Namun, Anthonius juga mengimbau pentingnya peran orang tua agar anak tidak terjerumus dalam pornografi, apalagi sampai menjadi korban. Dia meminta orang tua mengawasi anak-anak saat bermain game online.
"Jadi kalau anak kita maen game, kamu maen sama siapa, bila perlu datangkan temenmu ke rumah. Jangan-jangan nanti ngakunya 12 tahun enggak tahunya 71 tahun gitu," kata Anthonius.
Direktorat Kriminal Khusus Polda Metro Jaya sebelumnya menangkap pelaku tindak pidana pornografi anak berinisial AAP alias PD alias Defan, 27 tahun di Bekasi. Pengungkapan kasus ini bermula dari laporan orang tua seorang anak berinisial RAP, 9 tahun pada 27 Juni lalu. Si anak mengaku mengalami pemaksaan untuk melakukan video call sex atau VCS oleh pelaku.
Direktur Reserse Kriminal Khusus Polda Metro Jaya Komisiaris Besar Iwan Kurniawan menjelaskan kasus bermula saat korban bergabung dalam akun game online Hago yang dibuat oleh pelaku. Dalam akun itu, peserta dimungkinkan untuk bermain memainkan game online secara bersama. Pelaku mewajibkan para pemainnya untuk memberikan identitas dan foto.
Dati data-data yang terkumpul, pelaku kemudian membidik korbannya yang rata-rata anak perempuan usia dibawah 15 tahun.

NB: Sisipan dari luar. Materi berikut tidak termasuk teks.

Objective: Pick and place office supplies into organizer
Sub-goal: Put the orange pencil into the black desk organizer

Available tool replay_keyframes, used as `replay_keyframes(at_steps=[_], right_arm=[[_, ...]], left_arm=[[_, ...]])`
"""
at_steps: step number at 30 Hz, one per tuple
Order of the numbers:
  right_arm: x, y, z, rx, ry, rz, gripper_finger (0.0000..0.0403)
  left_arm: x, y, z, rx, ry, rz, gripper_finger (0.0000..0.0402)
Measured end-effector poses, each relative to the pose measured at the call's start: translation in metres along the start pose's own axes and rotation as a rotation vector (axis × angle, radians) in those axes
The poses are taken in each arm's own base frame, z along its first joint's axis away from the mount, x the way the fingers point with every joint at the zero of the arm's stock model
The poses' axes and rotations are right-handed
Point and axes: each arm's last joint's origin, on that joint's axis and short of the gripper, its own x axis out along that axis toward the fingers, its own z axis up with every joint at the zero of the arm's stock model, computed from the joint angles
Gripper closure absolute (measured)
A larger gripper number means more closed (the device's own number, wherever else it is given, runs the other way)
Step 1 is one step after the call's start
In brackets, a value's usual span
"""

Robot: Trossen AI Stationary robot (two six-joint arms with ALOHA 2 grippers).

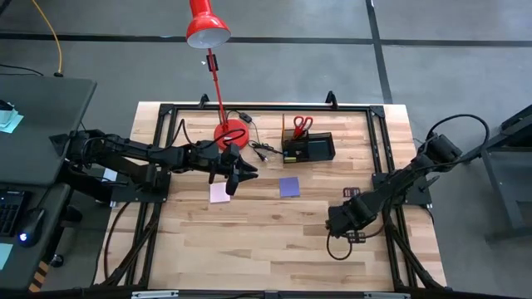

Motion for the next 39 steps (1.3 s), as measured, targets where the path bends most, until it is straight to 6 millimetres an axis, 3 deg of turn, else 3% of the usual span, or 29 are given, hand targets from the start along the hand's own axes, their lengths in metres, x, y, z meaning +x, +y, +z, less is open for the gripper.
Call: replay_keyframes(at_steps=[4, 14, 21, 28, 39], right_arm=[[0.0, 0.003, -0.001, -0.134, -0.011, -0.005, 0.0286], [0.0, 0.004, 0.002, -0.204, -0.052, 0.014, 0.0284], [0.0, 0.002, -0.003, -0.077, 0.007, 0.002, 0.0284], [0.0, 0.003, -0.001, -0.067, -0.001, 0.018, 0.0284], [-0.001, -0.006, 0.008, -0.009, 0.055, 0.178, 0.0284]], left_arm=[[0.0, 0.0, 0.0, 0.009, 0.004, -0.01, 0.0291], [0.0, -0.001, 0.0, 0.013, 0.012, -0.025, 0.0291], [0.0, -0.001, 0.0, 0.014, 0.011, -0.023, 0.0291], [0.0, 0.0, 0.0, 0.067, -0.003, 0.009, 0.0291], [0.0, 0.0, 0.0, 0.093, -0.003, 0.009, 0.0291]])
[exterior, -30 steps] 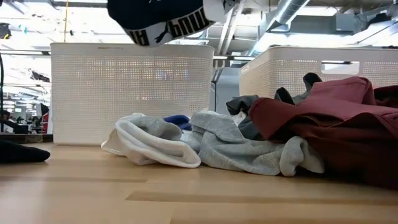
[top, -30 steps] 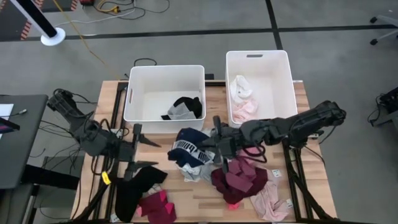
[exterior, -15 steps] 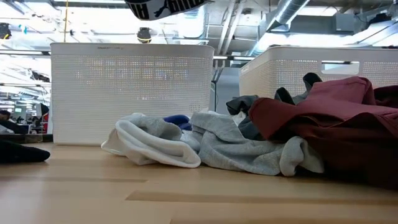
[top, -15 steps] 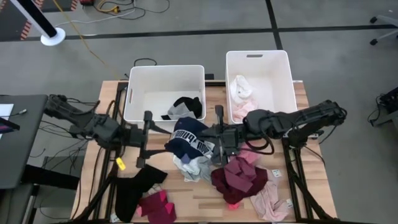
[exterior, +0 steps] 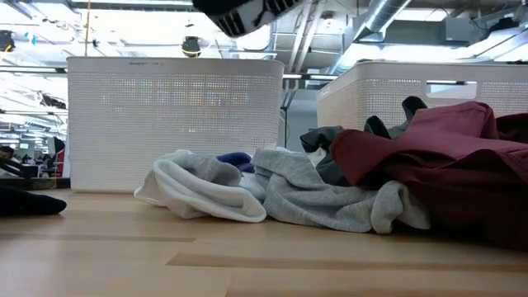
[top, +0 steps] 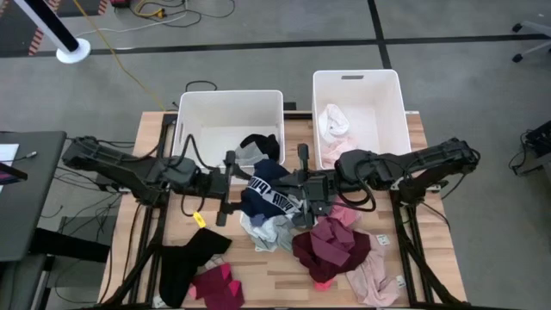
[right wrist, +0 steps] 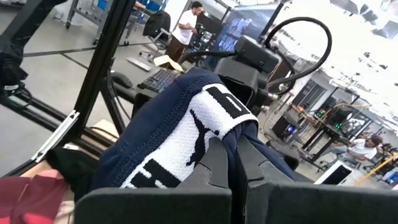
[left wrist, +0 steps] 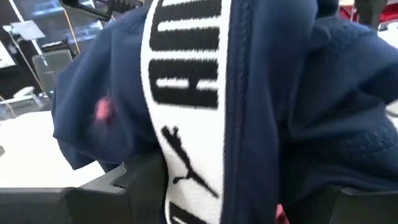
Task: Sort clothes
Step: Put the blue underwear into the left white laundry organizer, then put the black garment into the left white laundry organizer
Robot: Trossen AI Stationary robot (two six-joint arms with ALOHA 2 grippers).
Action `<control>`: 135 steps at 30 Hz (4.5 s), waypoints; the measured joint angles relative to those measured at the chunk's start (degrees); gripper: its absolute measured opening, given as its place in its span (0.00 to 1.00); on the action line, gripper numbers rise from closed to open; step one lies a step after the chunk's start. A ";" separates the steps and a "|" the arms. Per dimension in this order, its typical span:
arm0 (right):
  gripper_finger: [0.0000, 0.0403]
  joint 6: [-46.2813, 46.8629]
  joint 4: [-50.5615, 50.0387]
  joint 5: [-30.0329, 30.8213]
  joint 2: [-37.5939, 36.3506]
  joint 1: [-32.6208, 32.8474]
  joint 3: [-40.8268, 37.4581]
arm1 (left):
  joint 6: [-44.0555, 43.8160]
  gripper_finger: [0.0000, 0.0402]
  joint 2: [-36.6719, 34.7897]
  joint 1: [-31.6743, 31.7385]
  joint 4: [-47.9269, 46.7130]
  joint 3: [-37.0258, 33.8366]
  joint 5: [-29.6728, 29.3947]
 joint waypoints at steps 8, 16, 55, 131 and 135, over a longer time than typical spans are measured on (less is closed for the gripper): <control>0.01 2.68 -4.53 0.00 0.00 0.02 0.00 | 4.53 0.39 0.49 0.45 3.43 0.00 -0.07; 0.04 6.48 -8.06 0.09 0.00 0.02 0.00 | 8.77 0.03 0.47 0.45 2.90 0.20 -0.16; 0.59 23.94 -30.80 3.37 0.07 9.87 0.00 | 19.41 0.01 -7.18 12.66 -18.48 15.78 -16.41; 0.56 38.07 -26.56 7.87 7.74 19.89 -7.63 | 13.44 0.44 -8.66 55.71 -40.63 -10.65 8.46; 0.55 37.95 -26.60 7.87 9.72 18.60 -7.63 | 11.98 0.44 -9.92 55.71 -41.74 -7.01 11.99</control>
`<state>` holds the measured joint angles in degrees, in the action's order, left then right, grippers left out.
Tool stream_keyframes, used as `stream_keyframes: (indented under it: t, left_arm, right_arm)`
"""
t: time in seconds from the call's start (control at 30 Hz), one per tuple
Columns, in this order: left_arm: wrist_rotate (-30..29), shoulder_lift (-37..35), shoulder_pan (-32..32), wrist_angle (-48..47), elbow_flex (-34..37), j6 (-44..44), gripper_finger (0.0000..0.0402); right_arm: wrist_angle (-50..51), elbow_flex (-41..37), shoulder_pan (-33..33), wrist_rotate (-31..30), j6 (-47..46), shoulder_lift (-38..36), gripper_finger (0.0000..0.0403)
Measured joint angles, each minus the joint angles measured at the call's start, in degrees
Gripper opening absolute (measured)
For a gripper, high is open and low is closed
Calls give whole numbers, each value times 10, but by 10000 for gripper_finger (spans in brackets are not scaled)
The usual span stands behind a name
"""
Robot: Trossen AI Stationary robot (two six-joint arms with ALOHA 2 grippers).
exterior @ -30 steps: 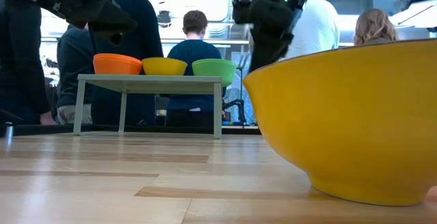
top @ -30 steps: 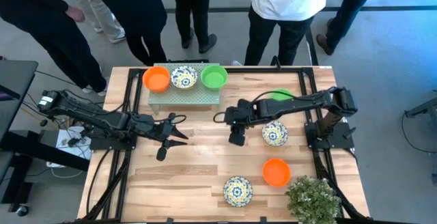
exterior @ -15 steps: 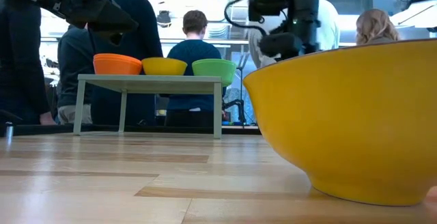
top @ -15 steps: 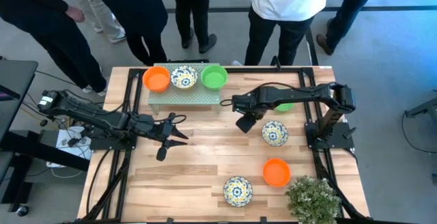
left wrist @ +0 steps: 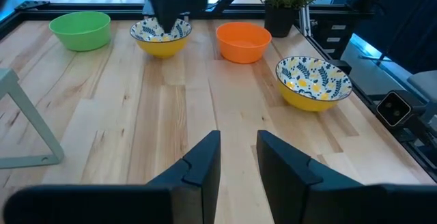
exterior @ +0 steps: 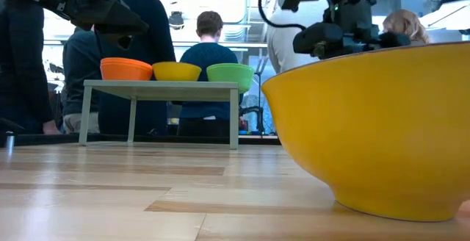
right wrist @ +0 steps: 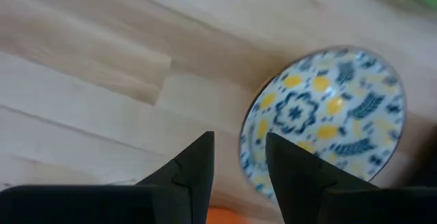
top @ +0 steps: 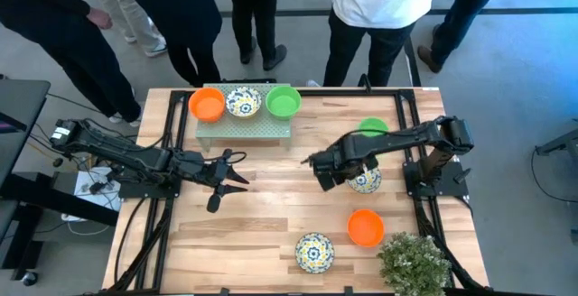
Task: Pick & Place Mini bowls
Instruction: Stack the white patterned bowl on top of the other white patterned bowl on the shelf
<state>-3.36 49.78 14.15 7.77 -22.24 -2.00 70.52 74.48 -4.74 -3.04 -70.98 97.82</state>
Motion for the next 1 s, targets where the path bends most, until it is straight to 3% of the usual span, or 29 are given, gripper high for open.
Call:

Melalui aplikasi itu, pelaku melakukan perkenalan dengan korbannya.
Iwan mengatakan, percakapan antara pelaku dan korban lantas meningkat dengan menggunakan aplikasi perpesanan Whatsapp. Sampai akhirnya, pelaku mampu menyuruh korban untuk melakukan VCS. "Korban bisa membuka pakaian, kemudian menunjukkan kemaluannya dan juga mengajak korban untuk masturbasi," ujarnya.
Menurut Iwan, pelaku merekam aktivitas tersebut tanpa sepengetahuan korbannya. Dengan modal rekaman itu, pelaku mampu memaksa korban untuk terus menerus melakukan tindakan senonoh.
Atas perbuatannya, tersangka kasus pornografi anak itu dijerat dengan Pasal 27 ayat 1 juncto Pasal 45 ayat 1 juncto Pasal 52 ayat 1 dan atau Pasal 29 juncto Pasal 45B Undang-Undang Nomor 19 Tahun 2016 tentang Perubahan atas Undang-Undang No 11 Tahun 2008 tentang ITE dan atau Pasal 76E Juncto pasal 82 Undang-Undang Nomor 35 Tahun 2014 tentang perubahan Atas Undang-undang No. 23 Tahun 2002 Tentang Perlindungan Anak.